──────── DATA PROVIDED

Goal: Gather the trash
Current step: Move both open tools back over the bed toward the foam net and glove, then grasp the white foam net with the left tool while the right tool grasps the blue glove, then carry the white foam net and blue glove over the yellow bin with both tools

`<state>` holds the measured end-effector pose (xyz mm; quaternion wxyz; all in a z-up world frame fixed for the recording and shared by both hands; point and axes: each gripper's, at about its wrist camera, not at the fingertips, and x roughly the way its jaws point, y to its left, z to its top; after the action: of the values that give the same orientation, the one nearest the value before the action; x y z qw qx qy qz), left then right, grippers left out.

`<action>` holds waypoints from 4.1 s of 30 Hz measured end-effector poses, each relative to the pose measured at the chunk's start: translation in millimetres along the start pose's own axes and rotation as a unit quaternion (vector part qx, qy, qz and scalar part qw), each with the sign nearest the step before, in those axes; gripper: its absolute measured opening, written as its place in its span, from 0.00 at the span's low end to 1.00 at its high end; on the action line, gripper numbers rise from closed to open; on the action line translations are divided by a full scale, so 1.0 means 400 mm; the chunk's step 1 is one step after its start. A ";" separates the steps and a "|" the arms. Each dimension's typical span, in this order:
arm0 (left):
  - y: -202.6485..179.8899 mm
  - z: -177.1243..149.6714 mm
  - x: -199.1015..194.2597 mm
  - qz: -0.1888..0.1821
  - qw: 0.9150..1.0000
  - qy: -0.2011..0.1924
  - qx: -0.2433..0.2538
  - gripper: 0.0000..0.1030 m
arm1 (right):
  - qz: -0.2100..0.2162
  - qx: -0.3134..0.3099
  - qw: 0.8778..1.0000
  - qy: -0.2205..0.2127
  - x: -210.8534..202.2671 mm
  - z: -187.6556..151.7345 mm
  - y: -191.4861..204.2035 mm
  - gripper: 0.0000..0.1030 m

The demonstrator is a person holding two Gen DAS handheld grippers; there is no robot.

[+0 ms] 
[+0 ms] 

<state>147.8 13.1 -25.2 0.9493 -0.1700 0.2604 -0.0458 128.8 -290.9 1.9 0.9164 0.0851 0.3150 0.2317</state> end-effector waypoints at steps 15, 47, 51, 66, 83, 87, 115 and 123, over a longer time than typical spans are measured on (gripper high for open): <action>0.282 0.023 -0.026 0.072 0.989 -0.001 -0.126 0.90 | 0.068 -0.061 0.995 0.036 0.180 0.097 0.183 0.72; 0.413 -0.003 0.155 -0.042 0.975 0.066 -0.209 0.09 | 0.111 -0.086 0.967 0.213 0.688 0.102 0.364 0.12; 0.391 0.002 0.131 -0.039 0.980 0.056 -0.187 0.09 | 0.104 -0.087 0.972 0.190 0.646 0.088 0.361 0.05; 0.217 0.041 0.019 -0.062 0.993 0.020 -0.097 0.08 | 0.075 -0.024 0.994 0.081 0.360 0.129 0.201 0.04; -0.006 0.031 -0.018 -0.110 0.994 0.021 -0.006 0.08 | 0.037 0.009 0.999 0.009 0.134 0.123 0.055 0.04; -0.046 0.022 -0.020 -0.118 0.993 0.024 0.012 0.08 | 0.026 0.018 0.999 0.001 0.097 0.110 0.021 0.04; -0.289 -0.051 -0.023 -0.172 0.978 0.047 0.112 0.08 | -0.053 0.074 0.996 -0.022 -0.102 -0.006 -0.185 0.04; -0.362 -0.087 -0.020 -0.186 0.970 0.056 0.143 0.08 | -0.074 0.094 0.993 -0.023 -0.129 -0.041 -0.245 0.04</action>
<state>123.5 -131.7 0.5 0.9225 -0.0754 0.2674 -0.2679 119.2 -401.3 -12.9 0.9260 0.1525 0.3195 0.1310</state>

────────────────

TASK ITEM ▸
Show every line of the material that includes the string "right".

ANSWER TO THIS PROBLEM ▸
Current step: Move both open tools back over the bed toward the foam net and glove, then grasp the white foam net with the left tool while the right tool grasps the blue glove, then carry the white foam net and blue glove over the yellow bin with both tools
`<state>` holds the measured end-effector pose (xyz mm; quaternion wxyz; all in a z-up world frame fixed for the recording and shared by both hands; point and axes: each gripper's, at about its wrist camera, not at the fingertips, and x roughly the way its jaws point, y to its left, z to its top; after the action: of the values that give the same orientation, the one nearest the value before the action; x y z qw qx qy qz), left then right, grippers left out.
arm1 (right):

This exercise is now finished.